To compile, or not to compile

no, it wouldn’t be a comment. it’s a string literal embedded in the exe. having looked at the code linked above, my guess is it’s the same string literal that’s a member of the keyword array, which would imply the version in the git repo still has this bug. but if all this does is allow windows to light up at night [which, admittedly, is kinda cool… :slight_smile: ] and it can be [and has been] handled otherwise in the past, maybe this isn’t such a big issue ? or, put another way, if we fixed it, would compiling w/the fixed version allow us to see noticeable improvements in render performance, decreased judder and @Jedijax’s ‘micro-stutter’ any better than we can get now by compiling w/the version everyone has ?
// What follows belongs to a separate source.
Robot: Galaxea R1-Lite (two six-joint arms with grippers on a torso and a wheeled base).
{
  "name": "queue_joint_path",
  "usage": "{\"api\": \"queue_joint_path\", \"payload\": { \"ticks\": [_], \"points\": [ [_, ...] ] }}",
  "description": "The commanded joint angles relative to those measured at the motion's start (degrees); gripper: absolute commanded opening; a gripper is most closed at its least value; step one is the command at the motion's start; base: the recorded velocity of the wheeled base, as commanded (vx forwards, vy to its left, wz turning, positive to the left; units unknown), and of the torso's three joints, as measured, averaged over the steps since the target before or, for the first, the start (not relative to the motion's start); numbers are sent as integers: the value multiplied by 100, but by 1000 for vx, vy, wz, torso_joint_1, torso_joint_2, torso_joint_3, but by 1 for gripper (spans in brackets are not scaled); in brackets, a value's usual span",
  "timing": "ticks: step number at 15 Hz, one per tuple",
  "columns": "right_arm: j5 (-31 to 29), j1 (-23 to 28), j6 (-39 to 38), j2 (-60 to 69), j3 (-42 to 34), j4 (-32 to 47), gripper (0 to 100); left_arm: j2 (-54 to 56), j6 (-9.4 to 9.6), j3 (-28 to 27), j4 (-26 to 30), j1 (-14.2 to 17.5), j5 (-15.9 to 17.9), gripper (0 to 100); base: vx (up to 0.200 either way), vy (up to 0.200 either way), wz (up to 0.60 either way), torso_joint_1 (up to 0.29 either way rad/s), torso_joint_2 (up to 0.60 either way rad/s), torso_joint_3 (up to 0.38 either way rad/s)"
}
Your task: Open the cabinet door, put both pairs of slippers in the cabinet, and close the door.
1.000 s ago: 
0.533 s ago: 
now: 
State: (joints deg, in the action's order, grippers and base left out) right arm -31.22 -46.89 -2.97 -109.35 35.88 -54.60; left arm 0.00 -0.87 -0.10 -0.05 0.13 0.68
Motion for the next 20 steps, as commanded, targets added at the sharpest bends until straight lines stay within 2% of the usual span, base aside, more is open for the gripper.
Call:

@xorbaxian My TR’s Glows, Rainbow Rats V 2.0, TR’s Runes and TR’s Arcane Circles all use it as well as the stained glass windows I made for a ccc too. I had to do a fix for the latest patch 'cos they all lst their colour and showed as white with the new lighting system. Apart from mine, my guess is that anything that glows in the dark uses that particular instruction.

TR

I have a tester hak for people who are into testing. I have taken 30 something community content creatures and cleaned and fixed them to best of my ability. I reduced some texture sizes to see if that helps too. They all have been compiled with NWNMDLCOMP with no errors. What I want people to do is test for the microstutter, lag, long loading times, spawning times to see if fixed models compiled, improves all these problems. If does, its not a problem with the COMP program but all the errors in the models. This ties into something grumpyold goat said that if a model does not show in explorer there is probably some bad errors in that model. All the models I did render in NWN Explorer. There are only models and textures in the hak, you will have to do the 2DA work and UTC’s although some will override already Bioware standard creatures. Let the testing begin.

Creature Test Hak

I also compiled a bunch of animation super for some of these creatures after I went through and fixed them as well. They do not render in NWN Explorer but thats because I wanted it that way.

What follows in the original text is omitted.